RECORD EXTRACTS –
■ ■ ■
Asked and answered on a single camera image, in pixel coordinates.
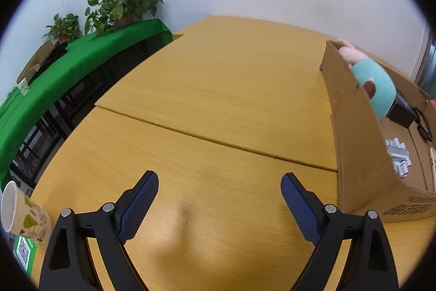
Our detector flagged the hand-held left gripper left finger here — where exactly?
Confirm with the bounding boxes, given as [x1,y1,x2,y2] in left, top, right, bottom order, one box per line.
[39,170,159,291]

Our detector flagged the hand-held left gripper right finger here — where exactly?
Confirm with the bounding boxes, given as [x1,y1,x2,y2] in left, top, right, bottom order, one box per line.
[280,172,399,291]

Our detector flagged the brown cardboard box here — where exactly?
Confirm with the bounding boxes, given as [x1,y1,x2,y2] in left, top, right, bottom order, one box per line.
[319,40,436,223]

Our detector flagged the black charger box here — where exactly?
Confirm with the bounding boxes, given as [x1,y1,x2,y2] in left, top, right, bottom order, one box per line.
[386,90,417,128]

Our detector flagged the silver ribbon bow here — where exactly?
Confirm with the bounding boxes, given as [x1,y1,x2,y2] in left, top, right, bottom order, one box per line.
[384,137,413,178]

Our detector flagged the patterned paper cup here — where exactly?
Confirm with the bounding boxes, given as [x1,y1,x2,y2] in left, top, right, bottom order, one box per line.
[0,180,52,242]

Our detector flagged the black chair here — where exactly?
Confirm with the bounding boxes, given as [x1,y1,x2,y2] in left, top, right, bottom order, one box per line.
[10,117,67,191]
[107,32,166,77]
[51,64,113,136]

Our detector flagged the green code card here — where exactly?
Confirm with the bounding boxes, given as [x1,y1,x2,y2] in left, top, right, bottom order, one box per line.
[13,235,37,274]

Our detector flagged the black eyeglasses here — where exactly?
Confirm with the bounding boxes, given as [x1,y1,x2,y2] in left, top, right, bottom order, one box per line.
[410,106,434,142]

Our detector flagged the pink and teal plush toy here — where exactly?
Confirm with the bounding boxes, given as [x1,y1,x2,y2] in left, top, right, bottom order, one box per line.
[335,38,397,121]

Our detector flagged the flat cardboard carton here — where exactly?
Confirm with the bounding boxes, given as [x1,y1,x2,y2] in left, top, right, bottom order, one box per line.
[16,40,57,85]

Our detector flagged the glass door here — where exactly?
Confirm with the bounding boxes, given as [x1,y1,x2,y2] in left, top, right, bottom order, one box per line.
[410,23,436,97]

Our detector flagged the small potted plant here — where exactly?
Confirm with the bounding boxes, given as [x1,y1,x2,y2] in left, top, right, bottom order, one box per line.
[43,13,82,44]
■ ■ ■
WHAT THE EXERCISE ASKS –
Copy the lines exactly as they appear from the opening of the entries above through the line with "Our detector flagged the black chair", excluding all pictures.

RESULT –
Asked and answered on a single camera image, in pixel coordinates.
Our detector flagged the hand-held left gripper left finger here — where exactly?
Confirm with the bounding boxes, given as [x1,y1,x2,y2] in left, top, right, bottom order, one box per line.
[39,170,159,291]

Our detector flagged the hand-held left gripper right finger here — where exactly?
Confirm with the bounding boxes, given as [x1,y1,x2,y2] in left, top, right, bottom order, one box per line.
[280,172,399,291]

Our detector flagged the brown cardboard box here — where exactly?
Confirm with the bounding boxes, given as [x1,y1,x2,y2] in left, top, right, bottom order, one box per line.
[319,40,436,223]

Our detector flagged the black charger box here — where exactly?
Confirm with the bounding boxes, given as [x1,y1,x2,y2] in left, top, right, bottom order, one box per line.
[386,90,417,128]

Our detector flagged the silver ribbon bow here — where exactly?
Confirm with the bounding boxes, given as [x1,y1,x2,y2] in left, top, right, bottom order, one box per line.
[384,137,413,178]

Our detector flagged the patterned paper cup here — where exactly?
Confirm with the bounding boxes, given as [x1,y1,x2,y2] in left, top, right, bottom order, one box per line.
[0,180,52,242]

Our detector flagged the black chair here — where exactly?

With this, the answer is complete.